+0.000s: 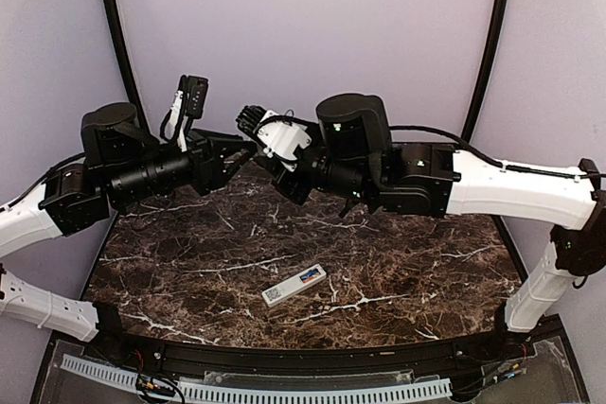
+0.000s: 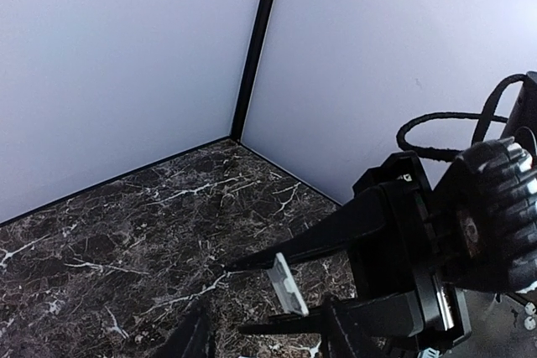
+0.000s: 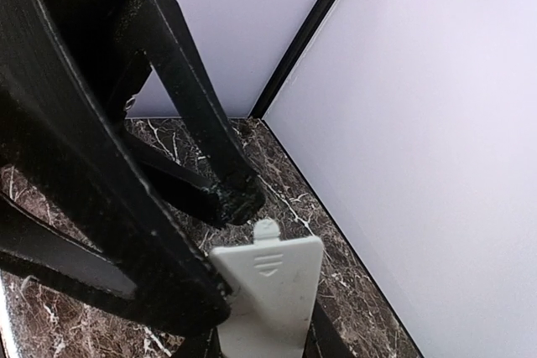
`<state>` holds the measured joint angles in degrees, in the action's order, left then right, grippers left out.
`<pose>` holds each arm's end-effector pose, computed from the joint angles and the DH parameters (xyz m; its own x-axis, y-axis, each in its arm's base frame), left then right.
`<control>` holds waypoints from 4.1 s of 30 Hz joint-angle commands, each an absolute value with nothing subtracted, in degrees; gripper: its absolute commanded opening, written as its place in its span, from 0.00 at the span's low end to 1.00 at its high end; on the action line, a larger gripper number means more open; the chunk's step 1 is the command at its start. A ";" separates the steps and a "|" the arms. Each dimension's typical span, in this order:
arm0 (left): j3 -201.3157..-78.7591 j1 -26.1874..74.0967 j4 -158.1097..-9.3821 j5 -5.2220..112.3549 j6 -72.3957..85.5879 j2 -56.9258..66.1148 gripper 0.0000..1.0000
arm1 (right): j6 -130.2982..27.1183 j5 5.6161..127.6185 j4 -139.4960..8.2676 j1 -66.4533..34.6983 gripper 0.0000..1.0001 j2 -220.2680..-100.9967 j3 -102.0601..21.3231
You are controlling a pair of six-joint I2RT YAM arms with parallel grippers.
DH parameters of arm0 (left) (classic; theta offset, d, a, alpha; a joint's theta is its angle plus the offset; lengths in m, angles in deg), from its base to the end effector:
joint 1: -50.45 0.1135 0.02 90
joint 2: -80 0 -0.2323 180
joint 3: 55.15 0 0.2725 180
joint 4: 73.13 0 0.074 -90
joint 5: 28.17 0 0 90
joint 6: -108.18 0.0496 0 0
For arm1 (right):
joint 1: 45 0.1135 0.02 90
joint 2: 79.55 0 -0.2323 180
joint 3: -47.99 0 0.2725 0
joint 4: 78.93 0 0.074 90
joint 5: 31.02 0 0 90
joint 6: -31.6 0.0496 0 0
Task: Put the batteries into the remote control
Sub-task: Pass from the right arm to the left, then pass from the left arm to the right, then move the remote control without the battery cover to the center of the board.
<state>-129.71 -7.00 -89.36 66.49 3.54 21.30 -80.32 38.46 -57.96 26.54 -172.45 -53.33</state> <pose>0.1567 -0.2380 0.3857 -0.2047 -0.1476 -0.9676 0.7697 0.5865 -0.2522 0.1491 0.3918 0.3592 0.2274 -0.4231 -0.8771 -0.7493 0.4993 -0.4351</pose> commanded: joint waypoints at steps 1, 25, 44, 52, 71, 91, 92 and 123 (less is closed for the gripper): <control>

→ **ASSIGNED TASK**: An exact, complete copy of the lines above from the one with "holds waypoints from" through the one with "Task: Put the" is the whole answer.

→ **THE ANSWER**:
`<control>` holds waypoints from 4.1 s of 30 Hz joint-angle commands, each an absolute value with nothing subtracted, in degrees; gripper: its absolute commanded opening, written as its place in its span, from 0.00 at the span's low end to 1.00 at its high end; on the action line, a larger gripper number means more open; the chunk's step 1 is the command at its start. A ";" separates the steps and a "|" the arms. Each dimension's typical span, in this order:
arm0 (left): j3 -201.3157..-78.7591 j1 -26.1874..74.0967 j4 -158.1097..-9.3821 j5 -5.2220..112.3549 j6 -72.3957..85.5879 j2 -56.9258..66.1148 gripper 0.0000..1.0000
arm1 (right): j6 -130.2982..27.1183 j5 5.6161..127.6185 j4 -139.4960..8.2676 j1 -66.4533..34.6983 gripper 0.0000..1.0001 j2 -220.2680..-100.9967 j3 -102.0601..21.3231
You are controlling a pair of six-joint I2RT YAM arms with parallel grippers.
DH parameters of arm0 (left) (classic; theta offset, d, a, alpha; a joint's theta is its angle plus the offset; lengths in m, angles in deg), from its base to the end effector:
joint 1: -50.45 0.1135 0.02 90
joint 2: -80 0 -0.2323 180
joint 3: 55.15 0 0.2725 180
joint 4: 73.13 0 0.074 -90
joint 5: 28.17 0 0 90
joint 6: -108.18 0.0496 0 0
For arm1 (right):
joint 1: 45 0.1135 0.02 90
joint 2: 79.55 0 -0.2323 180
joint 3: -47.99 0 0.2725 0
joint 4: 78.93 0 0.074 90
joint 5: 31.02 0 0 90
joint 6: -31.6 0.0496 0 0
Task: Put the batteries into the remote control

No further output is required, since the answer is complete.